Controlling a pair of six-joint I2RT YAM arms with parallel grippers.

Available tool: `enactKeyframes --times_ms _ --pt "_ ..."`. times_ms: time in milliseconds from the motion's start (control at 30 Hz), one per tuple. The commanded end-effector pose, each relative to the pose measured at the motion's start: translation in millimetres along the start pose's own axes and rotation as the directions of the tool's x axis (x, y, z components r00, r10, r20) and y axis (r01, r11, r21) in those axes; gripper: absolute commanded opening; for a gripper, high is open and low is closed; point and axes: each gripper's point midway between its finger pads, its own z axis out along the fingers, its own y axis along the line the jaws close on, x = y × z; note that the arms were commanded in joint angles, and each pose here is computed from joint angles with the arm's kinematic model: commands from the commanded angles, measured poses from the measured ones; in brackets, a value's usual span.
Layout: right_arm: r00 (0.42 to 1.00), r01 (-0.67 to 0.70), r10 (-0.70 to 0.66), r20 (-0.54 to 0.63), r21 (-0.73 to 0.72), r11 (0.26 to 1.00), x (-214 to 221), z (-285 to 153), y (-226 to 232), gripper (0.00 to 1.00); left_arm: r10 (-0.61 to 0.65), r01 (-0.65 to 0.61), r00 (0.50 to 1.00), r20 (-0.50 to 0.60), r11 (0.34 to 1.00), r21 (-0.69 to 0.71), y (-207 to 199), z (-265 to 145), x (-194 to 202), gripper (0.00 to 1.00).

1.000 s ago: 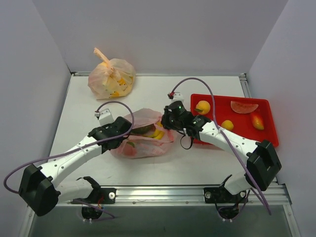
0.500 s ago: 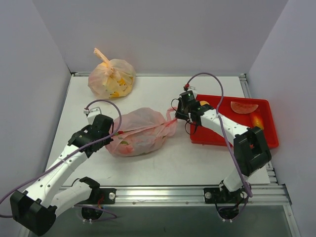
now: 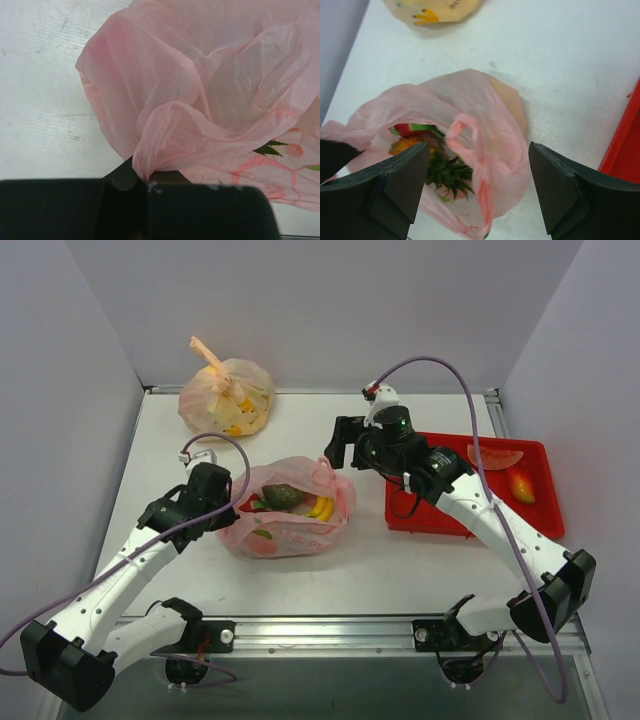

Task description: Untie the knot of the plastic bag and take out the fruit

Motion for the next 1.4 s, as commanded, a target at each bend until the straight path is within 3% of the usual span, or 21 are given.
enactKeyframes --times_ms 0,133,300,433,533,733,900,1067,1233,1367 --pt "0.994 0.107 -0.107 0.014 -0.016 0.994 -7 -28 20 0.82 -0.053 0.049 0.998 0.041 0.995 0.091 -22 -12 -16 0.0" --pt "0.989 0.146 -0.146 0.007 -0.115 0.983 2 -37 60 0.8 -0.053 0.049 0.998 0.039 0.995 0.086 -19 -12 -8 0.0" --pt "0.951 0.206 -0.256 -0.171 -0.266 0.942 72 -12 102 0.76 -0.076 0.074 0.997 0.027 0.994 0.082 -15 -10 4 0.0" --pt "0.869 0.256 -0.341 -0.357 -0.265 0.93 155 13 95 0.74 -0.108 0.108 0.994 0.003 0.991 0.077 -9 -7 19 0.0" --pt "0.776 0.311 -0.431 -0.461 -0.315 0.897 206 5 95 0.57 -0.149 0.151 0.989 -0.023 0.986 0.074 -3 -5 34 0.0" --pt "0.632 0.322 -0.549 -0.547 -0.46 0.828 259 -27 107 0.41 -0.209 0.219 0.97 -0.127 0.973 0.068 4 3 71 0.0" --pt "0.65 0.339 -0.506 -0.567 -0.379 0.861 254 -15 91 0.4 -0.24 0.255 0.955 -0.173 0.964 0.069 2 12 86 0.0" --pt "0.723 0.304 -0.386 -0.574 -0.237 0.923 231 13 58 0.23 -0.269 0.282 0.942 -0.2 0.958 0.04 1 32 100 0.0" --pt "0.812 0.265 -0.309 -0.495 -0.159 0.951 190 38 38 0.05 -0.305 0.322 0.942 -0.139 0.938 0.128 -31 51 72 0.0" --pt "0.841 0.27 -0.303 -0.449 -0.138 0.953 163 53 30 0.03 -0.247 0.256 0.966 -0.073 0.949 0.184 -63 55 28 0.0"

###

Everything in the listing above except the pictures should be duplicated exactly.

Answer space:
Controlling a pair of six-joint I2RT YAM arms with parallel grippers.

Available tool: `enactKeyframes --times_ms _ --pt "_ ..."`. times_ms: time in milliseconds from the motion's start (control at 30 Hz), one per tuple. The commanded end-effector pose, each relative to the pose measured at the motion's start: translation in millimetres along the start pose's own axes and rotation as the directions of the tool's x axis (x, y, z components r00, r10, r20) and y axis (r01, r11, r21) in those axes; gripper: absolute commanded opening; for a gripper, high is open and low is closed; point and axes: each gripper's point midway between its finger pads, its own z axis out along the fingers, its own y axis along the line the jaws close on, x = y × z; note that the arms were commanded in joint angles, and each pose here is computed from joint angles with the arm's kinematic model: commands from the commanded angles, measured poses from the measured ones; in brackets, a value's usual span.
Layout: right_arm: r00 (0.42 to 1.00), r01 (-0.67 to 0.70), r10 (-0.70 to 0.66), r20 (-0.54 to 0.63), r21 (-0.73 to 0.72), r11 (0.26 to 1.00), x (-214 to 221), z (-285 to 153), y (-226 to 232), gripper (0.00 to 1.00); left_arm: r10 (-0.61 to 0.65), r01 (-0.65 to 0.61), r00 (0.50 to 1.00), r20 (-0.50 to 0.60), r11 (0.34 to 1.00), r21 (-0.69 to 0.71), y (-207 to 199), z (-265 to 145), x (-194 to 202), gripper (0.00 to 1.00).

1.000 s ago: 
0.500 s ago: 
now: 

Task description: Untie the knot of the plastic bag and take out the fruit

Motion for the next 1.4 s, as commanded, a target at each bend until the straight path is within 3% of the usual span, or 21 are given.
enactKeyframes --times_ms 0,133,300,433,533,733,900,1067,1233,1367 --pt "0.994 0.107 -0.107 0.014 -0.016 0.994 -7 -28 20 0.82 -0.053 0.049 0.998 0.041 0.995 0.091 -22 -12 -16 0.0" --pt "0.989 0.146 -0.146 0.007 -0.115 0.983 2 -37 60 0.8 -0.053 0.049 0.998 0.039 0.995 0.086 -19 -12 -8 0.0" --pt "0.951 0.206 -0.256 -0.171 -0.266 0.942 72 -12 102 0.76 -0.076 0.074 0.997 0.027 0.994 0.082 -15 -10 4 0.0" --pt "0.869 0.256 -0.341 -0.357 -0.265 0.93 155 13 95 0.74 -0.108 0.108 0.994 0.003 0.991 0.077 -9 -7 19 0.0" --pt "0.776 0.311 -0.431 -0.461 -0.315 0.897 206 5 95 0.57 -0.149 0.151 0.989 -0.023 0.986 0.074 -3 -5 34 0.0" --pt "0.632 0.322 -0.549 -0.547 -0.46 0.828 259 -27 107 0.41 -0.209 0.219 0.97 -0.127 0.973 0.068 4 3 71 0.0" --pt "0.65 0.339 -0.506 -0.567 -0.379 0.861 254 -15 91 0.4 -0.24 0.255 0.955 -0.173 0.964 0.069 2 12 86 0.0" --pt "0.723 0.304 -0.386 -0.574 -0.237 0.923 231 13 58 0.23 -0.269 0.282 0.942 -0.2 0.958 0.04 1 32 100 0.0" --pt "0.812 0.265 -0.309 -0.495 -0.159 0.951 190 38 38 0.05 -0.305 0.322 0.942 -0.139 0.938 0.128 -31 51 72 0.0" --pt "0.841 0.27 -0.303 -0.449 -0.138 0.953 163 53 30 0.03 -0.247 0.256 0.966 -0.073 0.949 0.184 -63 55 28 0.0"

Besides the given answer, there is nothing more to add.